3.2 Non-Contravention. The execution, delivery and performance of this Agreement does
not, and the consummation of the transactions contemplated hereby and compliance with the
provisions hereof will not, contravene, conflict with, or result in any violation of, breach of or
default by (with or without notice or lapse of time, or both) Shareholder under, or give rise to a
right of termination, cancellation or acceleration of any obligation under, or result in the
creation of any Encumbrance upon any of the properties or assets of Shareholder under, any
provision of (i) any loan or credit agreement, note, bond, mortgage, indenture, lease or other
agreement, instrument, permit, concession, franchise or license applicable to Shareholder or (ii)
any judgment, order, decree, statute, law, ordinance, injunction, rule or regulation applicable to
Shareholder or any of Shareholder’s properties or assets, other than any such conflicts,
violations, defaults, rights, or Encumbrances that, individually or in the aggregate, would not
impair the ability of Shareholder to perform Shareholder’s obligations hereunder or prevent, limit
or restrict in any respect the consummation of any of the transactions contemplated hereby. There
is no beneficiary or holder of a voting trust certificate or other interest of any trust of which
Shareholder is settlor or trustee or any other person or entity, including any Governmental Entity,
whose consent, approval, order or authorization is required by or with respect to Shareholder for
the execution, delivery and performance of this Agreement by Shareholder or the consummation by
Shareholder of the transactions contemplated hereby.

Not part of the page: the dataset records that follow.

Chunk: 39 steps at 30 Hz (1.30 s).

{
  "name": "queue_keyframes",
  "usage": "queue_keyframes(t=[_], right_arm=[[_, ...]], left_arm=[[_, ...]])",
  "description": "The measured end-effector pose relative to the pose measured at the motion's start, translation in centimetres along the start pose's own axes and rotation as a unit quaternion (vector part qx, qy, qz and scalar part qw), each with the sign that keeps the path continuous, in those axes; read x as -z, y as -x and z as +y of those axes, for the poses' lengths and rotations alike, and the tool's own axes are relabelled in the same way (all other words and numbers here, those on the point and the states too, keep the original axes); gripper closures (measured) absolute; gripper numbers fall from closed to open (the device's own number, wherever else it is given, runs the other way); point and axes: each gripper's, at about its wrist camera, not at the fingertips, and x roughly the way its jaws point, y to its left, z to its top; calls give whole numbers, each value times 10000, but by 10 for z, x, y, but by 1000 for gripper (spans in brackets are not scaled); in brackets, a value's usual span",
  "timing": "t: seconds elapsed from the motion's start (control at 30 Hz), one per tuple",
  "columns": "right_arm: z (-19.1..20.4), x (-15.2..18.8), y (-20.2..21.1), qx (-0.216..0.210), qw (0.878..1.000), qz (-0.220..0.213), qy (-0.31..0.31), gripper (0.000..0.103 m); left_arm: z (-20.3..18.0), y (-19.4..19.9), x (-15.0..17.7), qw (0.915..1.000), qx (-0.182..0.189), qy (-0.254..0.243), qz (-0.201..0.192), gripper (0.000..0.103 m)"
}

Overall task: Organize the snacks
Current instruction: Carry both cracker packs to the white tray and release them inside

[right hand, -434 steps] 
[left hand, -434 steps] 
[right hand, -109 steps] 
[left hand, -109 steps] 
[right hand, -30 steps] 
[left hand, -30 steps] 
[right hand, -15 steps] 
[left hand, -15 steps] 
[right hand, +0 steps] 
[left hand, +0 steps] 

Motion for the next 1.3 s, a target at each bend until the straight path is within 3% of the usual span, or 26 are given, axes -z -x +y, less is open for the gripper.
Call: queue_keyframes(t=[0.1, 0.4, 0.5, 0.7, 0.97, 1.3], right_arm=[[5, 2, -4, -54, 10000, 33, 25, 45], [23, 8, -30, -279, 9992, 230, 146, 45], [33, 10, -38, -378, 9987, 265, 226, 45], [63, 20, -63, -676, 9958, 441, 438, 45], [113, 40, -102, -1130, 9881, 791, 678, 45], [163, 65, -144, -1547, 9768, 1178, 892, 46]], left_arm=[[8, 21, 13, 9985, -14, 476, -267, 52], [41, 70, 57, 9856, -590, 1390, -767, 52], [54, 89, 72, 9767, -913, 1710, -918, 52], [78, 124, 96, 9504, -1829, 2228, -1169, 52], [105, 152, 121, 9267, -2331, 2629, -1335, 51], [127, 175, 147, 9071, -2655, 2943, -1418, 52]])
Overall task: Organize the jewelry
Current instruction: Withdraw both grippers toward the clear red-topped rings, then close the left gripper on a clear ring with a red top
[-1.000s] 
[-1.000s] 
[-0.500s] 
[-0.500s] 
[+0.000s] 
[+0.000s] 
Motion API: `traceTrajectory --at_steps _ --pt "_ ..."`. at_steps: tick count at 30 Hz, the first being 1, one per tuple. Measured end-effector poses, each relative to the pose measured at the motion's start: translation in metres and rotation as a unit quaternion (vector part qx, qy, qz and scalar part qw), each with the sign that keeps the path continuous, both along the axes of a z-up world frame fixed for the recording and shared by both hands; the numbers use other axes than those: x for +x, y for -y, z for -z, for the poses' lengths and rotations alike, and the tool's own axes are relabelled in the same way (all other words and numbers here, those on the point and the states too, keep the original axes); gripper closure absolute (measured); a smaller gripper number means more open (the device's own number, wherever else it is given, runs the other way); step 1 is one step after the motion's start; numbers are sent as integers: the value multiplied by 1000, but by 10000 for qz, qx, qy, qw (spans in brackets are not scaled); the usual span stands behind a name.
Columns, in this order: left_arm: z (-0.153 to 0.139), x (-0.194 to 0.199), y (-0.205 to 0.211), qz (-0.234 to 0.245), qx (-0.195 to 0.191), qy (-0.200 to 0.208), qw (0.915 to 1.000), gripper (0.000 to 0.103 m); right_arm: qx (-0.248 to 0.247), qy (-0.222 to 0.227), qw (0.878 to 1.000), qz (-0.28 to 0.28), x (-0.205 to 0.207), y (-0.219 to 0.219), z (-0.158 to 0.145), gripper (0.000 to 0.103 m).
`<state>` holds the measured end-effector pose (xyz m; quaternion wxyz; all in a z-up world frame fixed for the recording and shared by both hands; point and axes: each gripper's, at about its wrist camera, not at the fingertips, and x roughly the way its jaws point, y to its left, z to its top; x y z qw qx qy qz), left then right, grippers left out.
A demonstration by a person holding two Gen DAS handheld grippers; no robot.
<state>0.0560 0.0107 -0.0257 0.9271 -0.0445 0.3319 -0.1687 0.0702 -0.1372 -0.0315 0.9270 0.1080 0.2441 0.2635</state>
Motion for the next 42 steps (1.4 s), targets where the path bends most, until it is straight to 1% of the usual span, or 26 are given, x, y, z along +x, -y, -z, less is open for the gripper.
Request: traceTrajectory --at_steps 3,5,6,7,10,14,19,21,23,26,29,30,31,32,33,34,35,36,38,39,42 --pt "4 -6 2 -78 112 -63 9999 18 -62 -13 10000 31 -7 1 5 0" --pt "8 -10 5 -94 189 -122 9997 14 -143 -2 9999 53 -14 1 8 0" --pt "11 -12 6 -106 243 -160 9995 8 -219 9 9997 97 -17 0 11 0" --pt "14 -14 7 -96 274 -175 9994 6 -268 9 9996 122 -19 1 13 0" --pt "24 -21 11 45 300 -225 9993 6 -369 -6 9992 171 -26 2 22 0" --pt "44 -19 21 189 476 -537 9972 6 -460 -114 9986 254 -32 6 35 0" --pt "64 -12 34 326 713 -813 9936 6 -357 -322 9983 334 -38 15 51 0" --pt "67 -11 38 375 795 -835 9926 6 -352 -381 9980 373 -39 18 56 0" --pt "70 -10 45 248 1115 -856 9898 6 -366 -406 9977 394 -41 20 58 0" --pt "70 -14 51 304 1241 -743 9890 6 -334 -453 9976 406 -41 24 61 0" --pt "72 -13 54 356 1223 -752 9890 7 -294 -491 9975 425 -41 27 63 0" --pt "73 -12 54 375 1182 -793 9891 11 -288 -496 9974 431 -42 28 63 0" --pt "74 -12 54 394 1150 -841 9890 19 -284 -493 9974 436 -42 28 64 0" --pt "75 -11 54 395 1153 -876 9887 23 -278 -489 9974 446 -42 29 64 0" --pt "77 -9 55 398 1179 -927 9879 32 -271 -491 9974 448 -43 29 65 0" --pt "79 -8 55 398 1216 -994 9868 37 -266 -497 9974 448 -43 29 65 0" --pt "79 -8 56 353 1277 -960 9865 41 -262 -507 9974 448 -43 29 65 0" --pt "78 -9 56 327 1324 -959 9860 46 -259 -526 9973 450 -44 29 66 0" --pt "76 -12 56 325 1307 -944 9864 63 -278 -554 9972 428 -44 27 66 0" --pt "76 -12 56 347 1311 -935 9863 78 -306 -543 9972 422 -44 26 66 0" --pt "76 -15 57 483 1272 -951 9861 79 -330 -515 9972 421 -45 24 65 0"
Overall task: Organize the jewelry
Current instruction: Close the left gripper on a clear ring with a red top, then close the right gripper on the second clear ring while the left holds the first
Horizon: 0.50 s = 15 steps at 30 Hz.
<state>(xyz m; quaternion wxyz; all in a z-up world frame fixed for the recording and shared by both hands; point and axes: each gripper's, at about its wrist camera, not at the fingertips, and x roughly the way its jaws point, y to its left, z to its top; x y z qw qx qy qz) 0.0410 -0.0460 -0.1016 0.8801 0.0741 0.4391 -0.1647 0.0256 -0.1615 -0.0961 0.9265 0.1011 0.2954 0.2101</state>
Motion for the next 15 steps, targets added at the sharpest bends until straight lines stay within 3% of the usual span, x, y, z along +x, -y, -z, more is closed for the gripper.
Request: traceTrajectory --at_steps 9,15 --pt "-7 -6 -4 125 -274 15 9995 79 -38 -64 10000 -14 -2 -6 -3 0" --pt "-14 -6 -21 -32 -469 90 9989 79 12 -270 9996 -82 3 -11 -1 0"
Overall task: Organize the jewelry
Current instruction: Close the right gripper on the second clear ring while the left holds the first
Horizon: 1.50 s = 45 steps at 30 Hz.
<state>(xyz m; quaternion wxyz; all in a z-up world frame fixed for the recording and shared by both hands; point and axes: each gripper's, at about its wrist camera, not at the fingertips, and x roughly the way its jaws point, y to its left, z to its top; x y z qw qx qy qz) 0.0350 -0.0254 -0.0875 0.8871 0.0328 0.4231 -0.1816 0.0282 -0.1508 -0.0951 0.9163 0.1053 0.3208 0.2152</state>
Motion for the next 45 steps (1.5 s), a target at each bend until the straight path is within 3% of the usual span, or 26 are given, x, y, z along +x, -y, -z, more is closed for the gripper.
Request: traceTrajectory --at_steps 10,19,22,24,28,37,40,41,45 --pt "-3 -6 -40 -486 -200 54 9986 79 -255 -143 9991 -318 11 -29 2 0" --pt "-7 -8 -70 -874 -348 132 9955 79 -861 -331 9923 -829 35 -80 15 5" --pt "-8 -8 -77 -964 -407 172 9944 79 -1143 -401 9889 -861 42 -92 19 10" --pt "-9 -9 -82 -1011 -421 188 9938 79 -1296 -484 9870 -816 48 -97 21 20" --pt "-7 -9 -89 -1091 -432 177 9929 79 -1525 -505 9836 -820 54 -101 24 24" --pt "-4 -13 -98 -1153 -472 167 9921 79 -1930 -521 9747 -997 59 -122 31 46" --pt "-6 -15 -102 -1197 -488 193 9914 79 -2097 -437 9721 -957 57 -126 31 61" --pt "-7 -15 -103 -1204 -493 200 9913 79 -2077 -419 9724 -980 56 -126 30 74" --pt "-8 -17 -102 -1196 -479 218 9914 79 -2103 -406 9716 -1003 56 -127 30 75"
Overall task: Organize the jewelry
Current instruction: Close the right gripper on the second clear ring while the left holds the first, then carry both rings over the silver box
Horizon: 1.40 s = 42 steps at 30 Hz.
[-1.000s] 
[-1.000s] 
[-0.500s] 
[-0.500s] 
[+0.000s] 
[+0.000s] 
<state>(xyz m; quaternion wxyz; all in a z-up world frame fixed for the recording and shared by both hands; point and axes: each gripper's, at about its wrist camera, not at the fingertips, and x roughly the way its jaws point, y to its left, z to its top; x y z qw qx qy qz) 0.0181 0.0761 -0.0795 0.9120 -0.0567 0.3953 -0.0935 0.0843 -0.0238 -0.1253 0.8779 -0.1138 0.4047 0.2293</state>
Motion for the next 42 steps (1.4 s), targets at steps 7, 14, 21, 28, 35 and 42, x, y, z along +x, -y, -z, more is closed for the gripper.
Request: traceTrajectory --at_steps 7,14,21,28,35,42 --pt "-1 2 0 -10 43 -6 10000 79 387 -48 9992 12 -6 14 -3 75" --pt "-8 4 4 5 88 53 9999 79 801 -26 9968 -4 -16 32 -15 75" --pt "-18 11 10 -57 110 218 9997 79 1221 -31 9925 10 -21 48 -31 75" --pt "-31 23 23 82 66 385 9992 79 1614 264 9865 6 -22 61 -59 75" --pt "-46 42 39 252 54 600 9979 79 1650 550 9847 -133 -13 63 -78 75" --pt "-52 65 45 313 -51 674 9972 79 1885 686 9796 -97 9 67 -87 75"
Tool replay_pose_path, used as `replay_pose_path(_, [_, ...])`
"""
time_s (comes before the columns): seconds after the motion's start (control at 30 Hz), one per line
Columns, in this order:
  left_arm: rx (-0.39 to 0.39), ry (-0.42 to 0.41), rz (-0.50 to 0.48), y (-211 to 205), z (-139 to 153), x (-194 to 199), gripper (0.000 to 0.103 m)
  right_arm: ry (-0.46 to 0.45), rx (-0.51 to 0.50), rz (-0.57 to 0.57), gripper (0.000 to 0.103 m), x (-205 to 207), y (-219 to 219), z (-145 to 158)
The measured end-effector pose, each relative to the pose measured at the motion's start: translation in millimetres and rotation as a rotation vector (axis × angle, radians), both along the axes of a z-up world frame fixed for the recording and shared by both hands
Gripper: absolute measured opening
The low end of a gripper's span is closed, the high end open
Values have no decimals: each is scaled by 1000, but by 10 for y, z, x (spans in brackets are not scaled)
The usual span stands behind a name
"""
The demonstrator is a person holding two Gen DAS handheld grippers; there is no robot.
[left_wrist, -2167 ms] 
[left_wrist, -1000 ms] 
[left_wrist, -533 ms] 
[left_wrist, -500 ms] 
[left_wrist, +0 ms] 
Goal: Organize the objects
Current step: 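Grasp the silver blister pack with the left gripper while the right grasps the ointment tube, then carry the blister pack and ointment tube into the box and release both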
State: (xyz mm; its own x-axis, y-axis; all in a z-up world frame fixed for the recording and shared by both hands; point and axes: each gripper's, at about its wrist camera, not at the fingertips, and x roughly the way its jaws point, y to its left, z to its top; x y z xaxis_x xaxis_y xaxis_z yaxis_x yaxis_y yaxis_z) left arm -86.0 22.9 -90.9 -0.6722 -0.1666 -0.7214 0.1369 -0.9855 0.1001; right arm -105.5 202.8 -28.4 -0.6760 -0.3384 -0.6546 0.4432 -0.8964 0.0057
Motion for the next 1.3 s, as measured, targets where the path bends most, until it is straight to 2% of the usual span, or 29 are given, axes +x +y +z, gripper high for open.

3.3 Title. Shareholder is the beneficial owner of the shares of Company Common Stock
indicated on the signature pages hereto, which, on and as of the date hereof, are free and clear of
any Encumbrances that, individually or in the aggregate, would impair the ability of Shareholder to
perform Shareholder’s obligations hereunder or prevent, limit or restrict in any respect the
consummation of any of the transactions contemplated hereby.
3.4 Power. Shareholder has sole voting power and sole power to issue instructions
with respect to the matters set forth in Section 1 and Section 2 hereof and sole power to agree to
all of the matters set forth in this Agreement, in each case with respect to all of the Shares,
with no limitations, qualifications or restrictions on such rights.
3.5 Restricted Shares. Shareholder understands that, as of the date hereof, the
shares of capital stock of Parent that Shareholder will receive as a result of the Merger have not
been registered under the Securities Act of 1933 (the “Act”) or qualified under the securities or
“blue sky” laws of any jurisdiction. As used herein, “Parent Shares” shall mean the shares of
capital stock of Parent that Shareholder will receive as a result of the Merger to the extent such
shares are not registered under the Act or an exemption from the registration requirements thereof
is not otherwise available. Shareholder further understands that the Parent Shares will constitute
“restricted securities” within the meaning of Rule 144 promulgated under the Act and that, as such,
the Parent Shares must be held indefinitely unless they are subsequently registered under the Act
or unless an exemption from the registration requirements thereof is available. Shareholder
intends to hold the Parent Shares for Shareholder’s own account for investment and not for, with a
view to, or in connection with any resale or distribution thereof.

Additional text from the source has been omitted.